The Joint Forward Air Controller Training and Standards Unit (JFACTSU) is a training unit located at RAF Leeming in North Yorkshire, England. The unit teaches students from across all three services of the United Kingdom's Armed Forces (and international allies) about Forward Air Control (FAC) including laser designation of targets. Forward Air Controllers working from a forward position on the ground or in the air, direct the action of combat aircraft engaged in close air support of land forces.

History
During the First World War, troops on the ground would use flares, ground markers and flags to guide pilots in on targets. The difficulties in actual communication between the air and the ground meant that real time information was lost. By the time of the Africa Campaign in 1941, man portable radios were available for troops on the ground to brief aircrew. This lead in turn to the establishment of Forward Air Support Links (FASL) (or Rover Parties) which involved soldiers and Airmen of RAF Desert Air Force.
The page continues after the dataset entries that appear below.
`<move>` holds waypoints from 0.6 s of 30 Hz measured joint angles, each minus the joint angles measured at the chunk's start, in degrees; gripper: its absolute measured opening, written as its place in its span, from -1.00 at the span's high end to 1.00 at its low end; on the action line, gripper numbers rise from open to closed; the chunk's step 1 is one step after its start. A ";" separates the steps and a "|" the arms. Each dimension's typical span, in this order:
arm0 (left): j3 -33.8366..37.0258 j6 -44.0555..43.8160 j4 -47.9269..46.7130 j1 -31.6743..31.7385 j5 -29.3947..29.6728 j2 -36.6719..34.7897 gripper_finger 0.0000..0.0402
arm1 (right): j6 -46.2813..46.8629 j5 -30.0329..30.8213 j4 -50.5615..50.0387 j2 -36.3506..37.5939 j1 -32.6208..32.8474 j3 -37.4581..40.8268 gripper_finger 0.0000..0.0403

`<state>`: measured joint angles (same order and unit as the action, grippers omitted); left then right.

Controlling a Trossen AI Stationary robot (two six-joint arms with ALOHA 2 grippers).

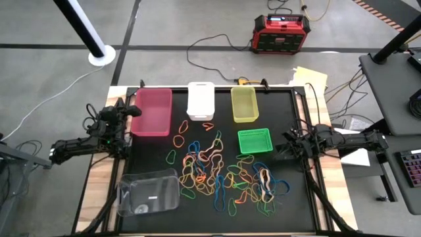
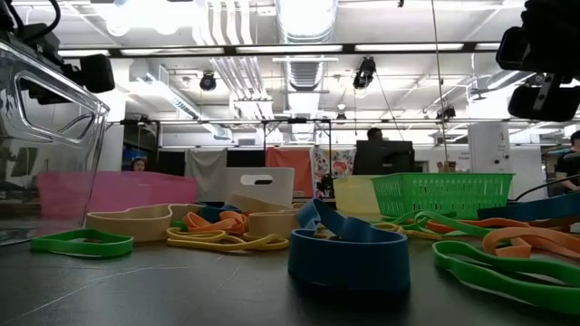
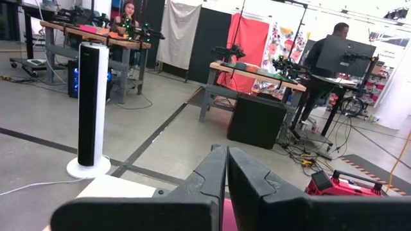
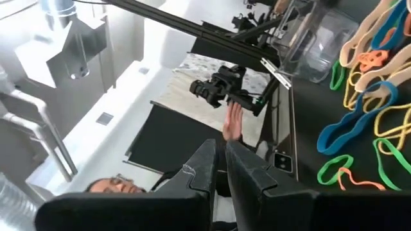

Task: Sort rubber bands into baskets
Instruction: Put the brown rubber band into the yellow bin

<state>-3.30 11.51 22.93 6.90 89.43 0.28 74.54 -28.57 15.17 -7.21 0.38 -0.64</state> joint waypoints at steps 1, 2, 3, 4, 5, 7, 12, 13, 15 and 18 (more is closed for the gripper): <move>-0.01 0.02 0.01 0.00 0.00 0.00 1.00 | -0.28 0.01 0.01 -0.04 0.00 0.00 0.86; -0.01 0.00 0.00 0.01 0.00 0.00 1.00 | -0.57 0.03 0.06 -0.04 0.00 0.00 0.86; -0.01 -0.02 0.01 0.00 0.00 0.01 1.00 | -1.04 0.01 0.11 -0.04 0.00 0.00 0.86; 0.01 -0.86 0.13 0.00 -0.06 -0.01 1.00 | -1.47 0.03 0.12 -0.04 0.00 0.00 0.86; 0.00 -4.88 0.81 -0.18 -0.62 0.02 1.00 | -1.57 0.04 0.09 -0.04 0.00 0.00 0.86; -0.03 -24.33 1.12 -2.12 -6.47 -0.02 1.00 | -1.50 0.04 0.12 -0.01 0.00 0.00 0.86; 0.01 -42.40 0.38 -3.91 -45.03 2.96 1.00 | -1.50 0.04 -0.16 -0.26 0.00 0.00 0.86; 0.20 -41.23 -0.06 -4.17 -51.52 3.81 1.00 | -1.52 0.06 -0.28 -0.34 0.00 0.00 0.86; 0.27 -38.93 0.03 -4.39 -64.34 6.35 1.00 | -1.65 0.04 -0.28 -0.71 0.00 0.00 0.86; 0.15 -33.92 1.61 -4.43 -79.75 9.41 1.00 | -1.65 0.06 -0.31 -0.95 0.00 0.00 0.86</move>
<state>-3.15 -22.41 24.54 2.47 9.68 9.69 72.88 -28.51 14.86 -8.16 0.38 -0.64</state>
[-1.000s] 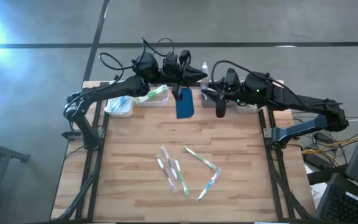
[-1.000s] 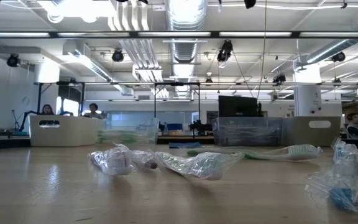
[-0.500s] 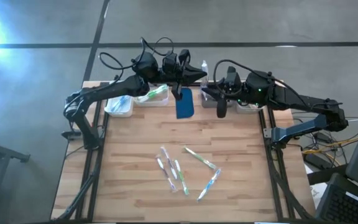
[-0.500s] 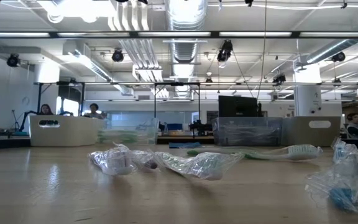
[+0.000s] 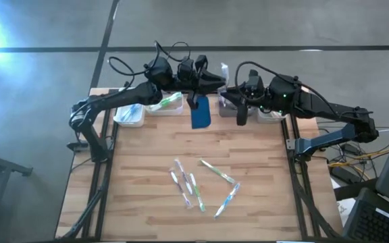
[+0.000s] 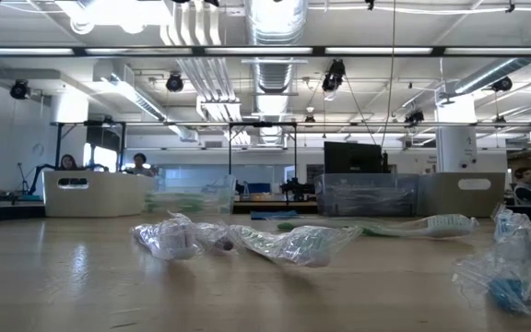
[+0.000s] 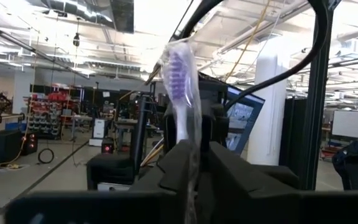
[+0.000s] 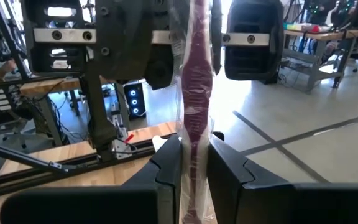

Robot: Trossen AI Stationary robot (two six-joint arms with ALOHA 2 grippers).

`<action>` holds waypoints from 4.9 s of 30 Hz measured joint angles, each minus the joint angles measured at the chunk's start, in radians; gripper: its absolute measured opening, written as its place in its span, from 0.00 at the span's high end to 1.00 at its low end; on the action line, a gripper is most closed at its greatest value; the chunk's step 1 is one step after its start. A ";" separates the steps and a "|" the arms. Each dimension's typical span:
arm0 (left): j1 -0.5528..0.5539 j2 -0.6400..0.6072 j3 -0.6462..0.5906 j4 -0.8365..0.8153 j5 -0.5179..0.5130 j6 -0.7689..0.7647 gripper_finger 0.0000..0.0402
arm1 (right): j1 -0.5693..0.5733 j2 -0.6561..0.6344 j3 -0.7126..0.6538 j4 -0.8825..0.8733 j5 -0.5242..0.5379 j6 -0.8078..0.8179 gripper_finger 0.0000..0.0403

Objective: Pick & Place Toothbrushes
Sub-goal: Put the purple toothbrush into the black bin

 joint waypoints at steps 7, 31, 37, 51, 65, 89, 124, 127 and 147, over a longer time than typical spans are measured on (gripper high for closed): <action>0.000 -0.007 0.008 -0.095 0.004 0.020 0.57 | 0.000 0.000 0.000 -0.001 0.000 -0.007 0.88; 0.047 -0.070 0.018 -0.309 -0.010 0.114 0.40 | 0.001 -0.076 0.000 -0.118 0.026 -0.030 0.88; 0.075 -0.111 0.018 -0.437 -0.010 0.134 0.40 | -0.001 -0.135 0.000 -0.167 0.066 -0.031 0.89; 0.129 -0.142 0.017 -0.843 -0.066 0.138 0.40 | -0.039 -0.206 0.028 -0.317 0.258 -0.037 0.88; 0.129 -0.142 0.017 -1.112 -0.158 0.140 0.40 | -0.219 -0.021 0.276 -0.750 0.257 -0.032 0.88; 0.124 -0.140 -0.183 -1.145 -0.205 -0.074 0.40 | -0.496 0.420 0.445 -0.973 0.042 -0.321 0.88; 0.122 -0.142 -0.174 -1.078 -0.203 -0.104 0.40 | -0.594 0.729 0.338 -0.995 -0.041 -0.326 0.89; 0.122 -0.142 -0.174 -1.078 -0.203 -0.106 0.40 | -0.595 0.724 0.306 -0.983 -0.041 -0.322 0.89; 0.122 -0.142 -0.177 -1.078 -0.202 -0.111 0.40 | -0.595 0.724 0.170 -0.853 -0.065 -0.323 0.89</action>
After the Second World War, the lessons learned were taken forward into the Air Land Integration policy of the School of Land-Air Warfare (SLAW) which taught formal FAC training at RAF Old Sarum in Wiltshire. When flying ceased at RAF Old Sarum, the FAC training moved on as part of the Joint Warfare Establishment firstly to RAF Chivenor then to RAF Brawdy.

When RAF Brawdy was decommissioned as an RAF base and handed over to the army, JFACTSU moved to RAF Finningley in South Yorkshire. Finningley then closed just two years later and in 1995, JFACTSU moved to its present location at RAF Leeming in North Yorkshire.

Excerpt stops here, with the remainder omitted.